Savard hated these memories, and he was ashamed of his family. He never drove his Porsche there, and he never took his wife there. He was also frightened of his older brother, Fortune, who was a drunk. But it was Fortune who knew that Armand was ashamed of them, and he couldn’t look Fortune in the face.
Fortune, one time, brought him over ten bottles of pickled herring that his wife had done, and then he found them in the dump the next week. Fortune never spoke of it, and when Armand spoke about how good the pickled herring was, he looked over Armand’s right shoulder into the distance.
Fortune had paid for Armand’s education. Armand, on the surface, became a meticulous and sophisticated teenager – the kind that only an Acadian can be, with a worldly outlook even though he lived in a shack – while his sisters got married at sixteen and seventeen and his brothers worked in the woods.
He married a woman from Sackville, and he had always felt superior to her, and, as people noticed, superior to women in general. They had four children.
Fortune was a huge, ignorant man, who had hardly learned how to read and write, who was frightened to go into restaurants, and yet Armand had secretly always looked up to him and tried to impress him.

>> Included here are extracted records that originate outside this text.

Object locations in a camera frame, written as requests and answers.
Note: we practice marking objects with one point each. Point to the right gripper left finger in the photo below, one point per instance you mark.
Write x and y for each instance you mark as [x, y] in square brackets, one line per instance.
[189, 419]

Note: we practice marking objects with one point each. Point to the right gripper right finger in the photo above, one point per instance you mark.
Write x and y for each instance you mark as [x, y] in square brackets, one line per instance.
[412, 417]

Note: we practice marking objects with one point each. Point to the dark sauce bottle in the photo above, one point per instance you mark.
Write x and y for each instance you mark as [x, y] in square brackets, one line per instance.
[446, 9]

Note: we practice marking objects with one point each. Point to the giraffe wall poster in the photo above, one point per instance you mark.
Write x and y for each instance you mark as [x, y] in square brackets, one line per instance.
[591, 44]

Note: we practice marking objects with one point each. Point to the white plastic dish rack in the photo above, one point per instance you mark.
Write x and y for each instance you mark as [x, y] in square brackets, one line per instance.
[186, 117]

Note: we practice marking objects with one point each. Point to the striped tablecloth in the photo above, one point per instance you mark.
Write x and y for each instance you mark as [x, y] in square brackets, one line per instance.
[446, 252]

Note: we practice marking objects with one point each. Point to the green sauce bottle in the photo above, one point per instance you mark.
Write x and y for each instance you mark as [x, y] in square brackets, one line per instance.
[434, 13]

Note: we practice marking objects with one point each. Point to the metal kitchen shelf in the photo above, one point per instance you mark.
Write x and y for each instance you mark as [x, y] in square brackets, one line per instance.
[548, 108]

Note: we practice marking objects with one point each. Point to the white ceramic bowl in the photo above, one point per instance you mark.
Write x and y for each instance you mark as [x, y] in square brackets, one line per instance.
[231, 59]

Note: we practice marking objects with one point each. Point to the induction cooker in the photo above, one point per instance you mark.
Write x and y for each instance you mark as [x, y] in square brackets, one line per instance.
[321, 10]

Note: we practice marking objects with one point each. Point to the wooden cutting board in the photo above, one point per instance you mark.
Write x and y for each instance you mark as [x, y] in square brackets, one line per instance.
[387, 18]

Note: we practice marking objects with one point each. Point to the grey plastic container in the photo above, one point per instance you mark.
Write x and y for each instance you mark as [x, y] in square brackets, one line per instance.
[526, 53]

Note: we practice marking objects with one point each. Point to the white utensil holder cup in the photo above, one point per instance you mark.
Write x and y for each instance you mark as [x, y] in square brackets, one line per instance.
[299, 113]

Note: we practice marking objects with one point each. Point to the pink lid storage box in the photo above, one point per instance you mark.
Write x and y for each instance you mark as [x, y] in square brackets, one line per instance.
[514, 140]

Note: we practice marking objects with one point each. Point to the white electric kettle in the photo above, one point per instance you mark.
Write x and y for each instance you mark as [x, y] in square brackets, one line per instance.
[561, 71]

Armand remembered a group of English kids one day had surrounded him at the beach, and how Fortune had come over and had willingly taken the beating to protect his younger brother. And though he was ignorant and went to church just like his father and mother, and blessed himself every time he passed the big church down river, and had his wife bake for the Feast of the Assumption – just like his mother – Armand always felt that he had to prove himself to this
man, who so willingly had taken a beating for him when they were youngsters, and had paid for his first suit in 1966.
No matter what Armand did, he could not impress him and the fault lay in the fact that he tried to impress him, with talk that Fortune did not care about or understand. Fortune would only shrug, and even pick at his nose with the flat of his finger and stare morosely about, as if wanting to be impressed left him disappointed.
Fortune didn’t understand things about his brother. He didn’t understand about the pills he gave out – Fortune never had a pill in his life – or the operations. But he still thought the world of his brother.
One day he was told that his brother performed abortions, and all the young women would go to him and have them.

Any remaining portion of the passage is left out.